The Data and Machine Learning Innovation (DMLI) team at Apple is seeking an AI/ML - ML/HW/SW Co-Design Engineer to work on achieving best-in-class performance and energy efficiency for neural network use cases. This role involves bridging the gap between ML and devices, working with ML, computer architecture, and SW teams to understand trade-offs in ML inference, and developing novel solutions for future ML workloads.
Key responsibilities include:
- Co-designing hardware and software solutions to improve efficiency of neural workloads at inference time
- Implementing features in simulation engines and compilers for next-gen accelerators
- Benchmarking and diagnosing performance bottlenecks of deep learning models
- Collaborating with partners across various stack levels, from Apps to Compilation, HW Arch, and Silicon Validation
The ideal candidate should have:
- A Bachelor's, Master's, or PhD in Electrical Engineering, Computer Science, or a related field
- 5+ years of experience in ML inference performance optimization (SW or HW)

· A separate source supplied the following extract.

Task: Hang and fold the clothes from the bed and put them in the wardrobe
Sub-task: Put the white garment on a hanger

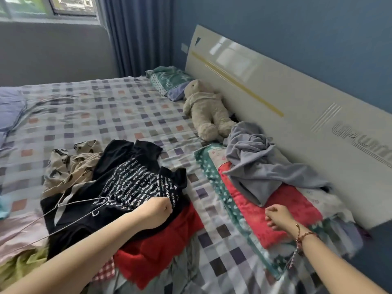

- Proficiency in Python and working knowledge of C++
- Strong algorithms and coding skills for workload optimization
- Deep understanding of computer systems and HW/SW interactions
- Excellent communication skills and ability to analyze complex problems
- Experience with backend compilation, ML/HW/SW co-design, and performance optimization
- Familiarity with ML model efficiency techniques and their inference bottlenecks
This role offers an opportunity to work on cutting-edge AI/ML technologies at Apple, pushing the boundaries of performance and power efficiency for AI inference. Join a team of experts in ML, hardware, and software to shape the future of machine learning acceleration.